This whole process will take a few months....but hopefully we're still on track to take our first trip in late October or November! Suddenly that doesn't seem so far away!
Things are starting to get real!
We are coming for you, Mikah!
Wrapping Up the Summer Already!8/4/2015
We are in the middle of finishing up another successful fundraiser Our Hidden Treasures auction has made a preliminary total of $1855!!! We are so thankful to all of you that donated items, and also those that bid! It was, once again, a wonderful show of support!
Amanda, our auction coordinator and very busy mama, has been working to get everyone the information they need as far as shipping items, receiving their items, etc. So if you are waiting for information, we thank you for your patience! You have not been forgotten! Please feel free to contact me at firstname.lastname@example.org with any questions.

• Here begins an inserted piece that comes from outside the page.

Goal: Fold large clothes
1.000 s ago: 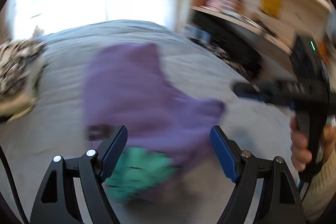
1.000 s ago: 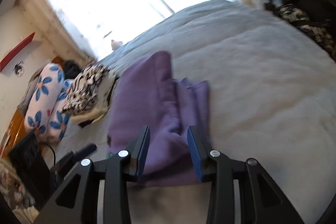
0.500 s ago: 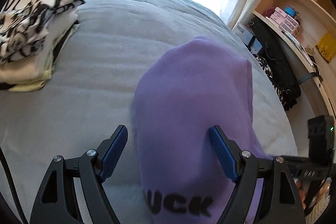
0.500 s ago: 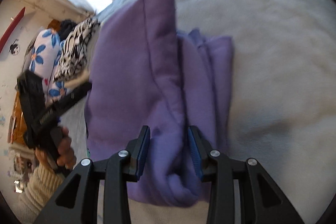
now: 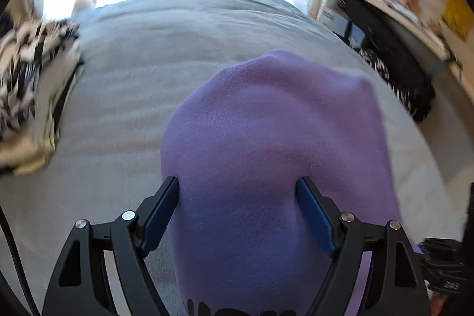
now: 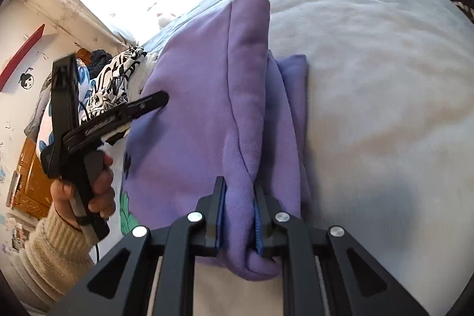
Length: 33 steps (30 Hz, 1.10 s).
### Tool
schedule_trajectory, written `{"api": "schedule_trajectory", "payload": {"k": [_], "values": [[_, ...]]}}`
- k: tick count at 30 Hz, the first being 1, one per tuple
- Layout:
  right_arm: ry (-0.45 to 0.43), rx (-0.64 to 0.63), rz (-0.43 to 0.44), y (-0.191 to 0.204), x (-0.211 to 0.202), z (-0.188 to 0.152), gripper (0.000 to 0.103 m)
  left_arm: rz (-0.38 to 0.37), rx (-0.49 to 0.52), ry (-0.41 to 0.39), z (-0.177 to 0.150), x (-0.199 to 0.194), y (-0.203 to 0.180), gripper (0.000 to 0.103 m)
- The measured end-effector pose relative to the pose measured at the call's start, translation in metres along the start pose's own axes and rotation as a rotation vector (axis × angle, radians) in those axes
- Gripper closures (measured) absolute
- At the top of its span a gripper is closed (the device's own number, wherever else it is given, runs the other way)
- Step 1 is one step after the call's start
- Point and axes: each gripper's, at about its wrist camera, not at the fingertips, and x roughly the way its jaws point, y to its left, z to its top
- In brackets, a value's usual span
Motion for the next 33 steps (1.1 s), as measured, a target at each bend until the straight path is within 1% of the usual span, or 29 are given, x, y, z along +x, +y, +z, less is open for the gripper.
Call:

Now that we're a few months into this adoption, I've had some time to reflect on some things. First off, I have to just throw the admission out there: Fundraising is really stressful! Not only is it exhausing and time consuming, but it also involves us putting ourselves out there in a way I never would have thought I'd be able to do. The decision to adopt Mikah was such a personal one. We didn't ask for other's opinions or approval when we made the decision (yes, we confided in close friends and asked what they thought...but we certainly didn't poll the public!)....so to turn around and ask for everyone's help to raise funds for the adoption has not been easy to do!
In fact, over a year ago, when I first became aware of the need of children in these orphanages, that was the number one thing that held me up from seriously considering adopting you mean it costs THAT much? So we'd have to raise all the funds? We'd have to blindly ask people for help to fundraise, offering them nothing in return? NO WAY. That seemed like an insurmountable task to me.

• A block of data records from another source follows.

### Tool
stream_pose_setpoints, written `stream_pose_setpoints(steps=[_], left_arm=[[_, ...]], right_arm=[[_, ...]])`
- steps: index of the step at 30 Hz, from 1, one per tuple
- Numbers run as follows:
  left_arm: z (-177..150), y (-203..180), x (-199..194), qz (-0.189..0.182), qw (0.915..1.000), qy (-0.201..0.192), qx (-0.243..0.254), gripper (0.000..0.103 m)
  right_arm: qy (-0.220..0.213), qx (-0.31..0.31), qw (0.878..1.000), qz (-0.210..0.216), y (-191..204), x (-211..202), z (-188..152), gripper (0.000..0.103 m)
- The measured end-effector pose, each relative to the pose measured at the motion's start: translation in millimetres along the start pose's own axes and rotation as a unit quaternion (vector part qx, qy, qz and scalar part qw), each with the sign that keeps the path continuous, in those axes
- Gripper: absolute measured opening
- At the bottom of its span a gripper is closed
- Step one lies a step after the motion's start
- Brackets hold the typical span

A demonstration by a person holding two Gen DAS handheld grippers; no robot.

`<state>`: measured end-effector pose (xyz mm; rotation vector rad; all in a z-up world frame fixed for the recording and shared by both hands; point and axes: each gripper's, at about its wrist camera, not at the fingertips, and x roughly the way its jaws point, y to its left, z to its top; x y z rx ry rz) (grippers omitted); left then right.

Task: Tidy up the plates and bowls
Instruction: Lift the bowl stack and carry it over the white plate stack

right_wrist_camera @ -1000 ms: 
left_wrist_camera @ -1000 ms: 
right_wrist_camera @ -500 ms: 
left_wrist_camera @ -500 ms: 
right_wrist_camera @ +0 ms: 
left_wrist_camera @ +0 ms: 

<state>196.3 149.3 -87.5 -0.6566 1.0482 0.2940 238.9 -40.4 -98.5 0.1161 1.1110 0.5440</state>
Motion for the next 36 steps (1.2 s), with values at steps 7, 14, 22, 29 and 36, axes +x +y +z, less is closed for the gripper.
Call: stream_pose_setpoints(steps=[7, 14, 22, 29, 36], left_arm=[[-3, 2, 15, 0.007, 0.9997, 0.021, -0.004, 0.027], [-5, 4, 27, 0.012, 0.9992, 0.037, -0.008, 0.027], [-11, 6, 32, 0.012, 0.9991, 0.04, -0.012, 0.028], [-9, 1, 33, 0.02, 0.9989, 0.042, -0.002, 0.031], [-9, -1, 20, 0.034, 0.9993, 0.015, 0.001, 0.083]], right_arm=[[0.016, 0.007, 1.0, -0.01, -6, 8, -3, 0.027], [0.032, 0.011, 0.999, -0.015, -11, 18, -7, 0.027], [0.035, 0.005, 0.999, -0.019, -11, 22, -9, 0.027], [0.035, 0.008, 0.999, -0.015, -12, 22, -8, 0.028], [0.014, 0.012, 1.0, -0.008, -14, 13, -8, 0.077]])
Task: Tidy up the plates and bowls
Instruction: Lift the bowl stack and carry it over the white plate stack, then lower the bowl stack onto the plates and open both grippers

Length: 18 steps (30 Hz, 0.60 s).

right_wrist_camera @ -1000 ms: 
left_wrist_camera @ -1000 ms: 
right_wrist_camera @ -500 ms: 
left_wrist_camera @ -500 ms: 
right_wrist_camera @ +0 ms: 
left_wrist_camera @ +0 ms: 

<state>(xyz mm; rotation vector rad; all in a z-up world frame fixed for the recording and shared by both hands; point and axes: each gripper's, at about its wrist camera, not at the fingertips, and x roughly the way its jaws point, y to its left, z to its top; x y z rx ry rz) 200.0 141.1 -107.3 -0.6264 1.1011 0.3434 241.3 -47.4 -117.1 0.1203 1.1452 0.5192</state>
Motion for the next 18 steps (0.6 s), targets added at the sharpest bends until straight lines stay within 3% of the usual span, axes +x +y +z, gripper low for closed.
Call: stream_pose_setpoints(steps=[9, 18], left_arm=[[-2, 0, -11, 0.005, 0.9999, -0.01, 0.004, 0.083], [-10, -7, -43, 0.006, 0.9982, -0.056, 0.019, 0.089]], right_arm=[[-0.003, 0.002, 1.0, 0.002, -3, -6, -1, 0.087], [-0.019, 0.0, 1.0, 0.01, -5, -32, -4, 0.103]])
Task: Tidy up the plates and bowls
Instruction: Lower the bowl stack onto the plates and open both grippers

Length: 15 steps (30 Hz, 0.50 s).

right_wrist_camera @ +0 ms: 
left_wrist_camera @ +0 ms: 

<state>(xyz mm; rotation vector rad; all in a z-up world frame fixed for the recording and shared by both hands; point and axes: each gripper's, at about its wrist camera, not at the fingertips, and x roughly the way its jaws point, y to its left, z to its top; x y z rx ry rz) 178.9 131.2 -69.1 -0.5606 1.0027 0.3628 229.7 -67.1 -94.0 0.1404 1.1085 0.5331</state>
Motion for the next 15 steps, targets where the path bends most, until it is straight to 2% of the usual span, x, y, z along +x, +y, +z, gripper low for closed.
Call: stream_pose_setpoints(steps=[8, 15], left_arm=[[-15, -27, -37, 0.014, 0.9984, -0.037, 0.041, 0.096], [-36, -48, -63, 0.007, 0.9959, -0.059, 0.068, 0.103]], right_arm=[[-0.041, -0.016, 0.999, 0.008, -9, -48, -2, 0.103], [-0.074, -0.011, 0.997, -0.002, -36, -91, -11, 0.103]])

But then, God called us to Mikah, and we could not say no. How could we? It was evident to me that since He was calling, He would do the providing. I still believe that 100% and sure enough, He has provided for us! We are over halfway funded now, and have somehow always had the money we needed for the next fee, whatever it may have been. We have been given our daily bread, as promised!
There have been many times that I have wished that we didn't need to fundraise. But, there have been many many wonderful things that have come from it:
We have found out what a huge support group we have in our family, friends, and aquaintances. SO many people have donated things to us, donated money, donated their time, etc. In addition, we have received so much encouragement from so many people so many are interested in our adoption, are excited about it, ask us regularly how things are going, and so on. Just to know that so many are invested into this with us is so very helpful!
More people have become aware of these kids and the needs they have. Mikah is only one of many many orphans in need of a loving family, in need of care, and in need of our prayers. This can only be a good thing for children stuck in a system where there seems to be no hope!
This realization: God is making it clear to us that we cannot do this on our own. We have been successful so far because His hand is in it...definitely not because of what we are doing ourselves! This is a very good lesson to those of us (ahem, me) that think we need to have full control over every aspect of our lives. Haha. That control (or rather, the illusion of control) has been taken right out of our hands -- the whole adoption process in general has made this painfully evident! It's been such a good reminder for us to lean on God's promises, rather than our own devices. "Trust in the LORD with all thine heart; and lean not unto thine own understanding," right? (Prov. 3:5) We all know that verse so well, yet it can be so hard to live it!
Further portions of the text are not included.